Data Loading

The pysat.Instrument.load() method takes care of a lot of the processing details needed to produce a scientifically useful data set. The image below provides an overview of this process.

../_images/pysat_load_flow_chart.png

Load Data

A single day (or file) may be loaded by the user into a pysat.Instrument object using the Instrument.load() method by specifying a year and day of year, date, or filename.

import pysat
import datetime as dt

# Set user and password for Madrigal
username = 'Firstname+Lastname'
password = 'email@address.com'

# Initialize the instrument, passing the username and password to the
# standard routines that need it
import pysatMadrigal as pysatMad
dmsp = pysat.Instrument(inst_module=pysatMad.instruments.dmsp_ivm, tag='utd',
                        inst_id='f12', user=username, password=password)

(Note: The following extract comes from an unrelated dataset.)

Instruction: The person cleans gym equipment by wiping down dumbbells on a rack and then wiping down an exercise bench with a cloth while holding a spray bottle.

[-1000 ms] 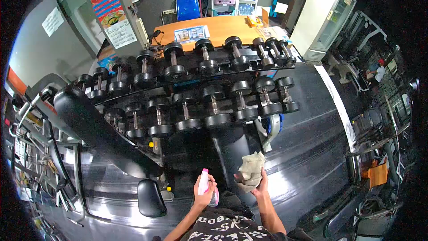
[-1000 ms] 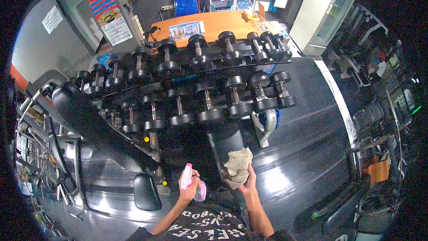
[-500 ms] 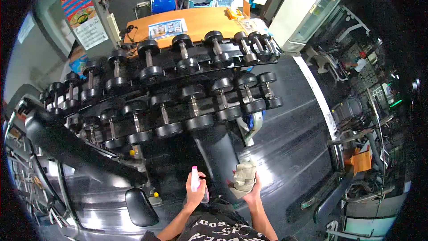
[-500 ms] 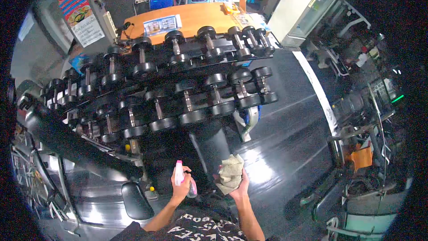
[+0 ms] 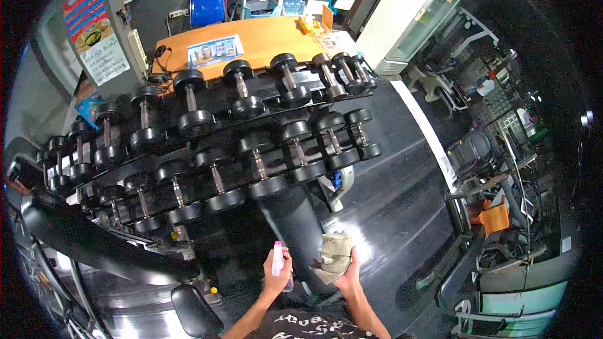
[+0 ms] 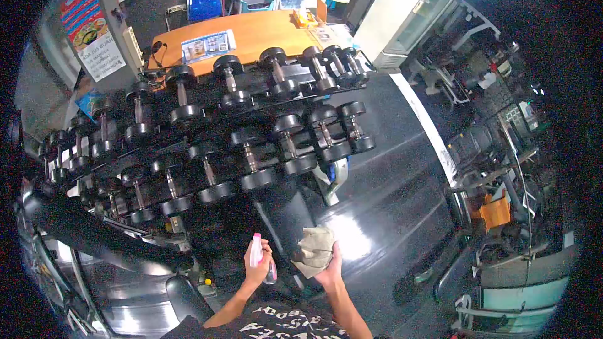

# Define date range to download data
start = dt.datetime(2001, 1, 1)
stop = dt.datetime(2001, 1, 2)

# Download data
dmsp.download(start, stop)

# Load by year, day of year
dmsp.load(2001, 1)

# Load by date
dmsp.load(date=start)

# Load by filename from string
dmsp.load(fname='dms_ut_20010101_12.002.hdf5')

# Load by filename in tag
dmsp.load(fname=dmsp.files[0])

# Load by filename in tag and specify date
dmsp.load(fname=dmsp.files[start])

When the pysat.Instrument.load() method runs, it stores the intrument data in the pysat.Instrument.data attribute,

# Display all data
dmsp.data

which maintains full access to the underlying data library functionality.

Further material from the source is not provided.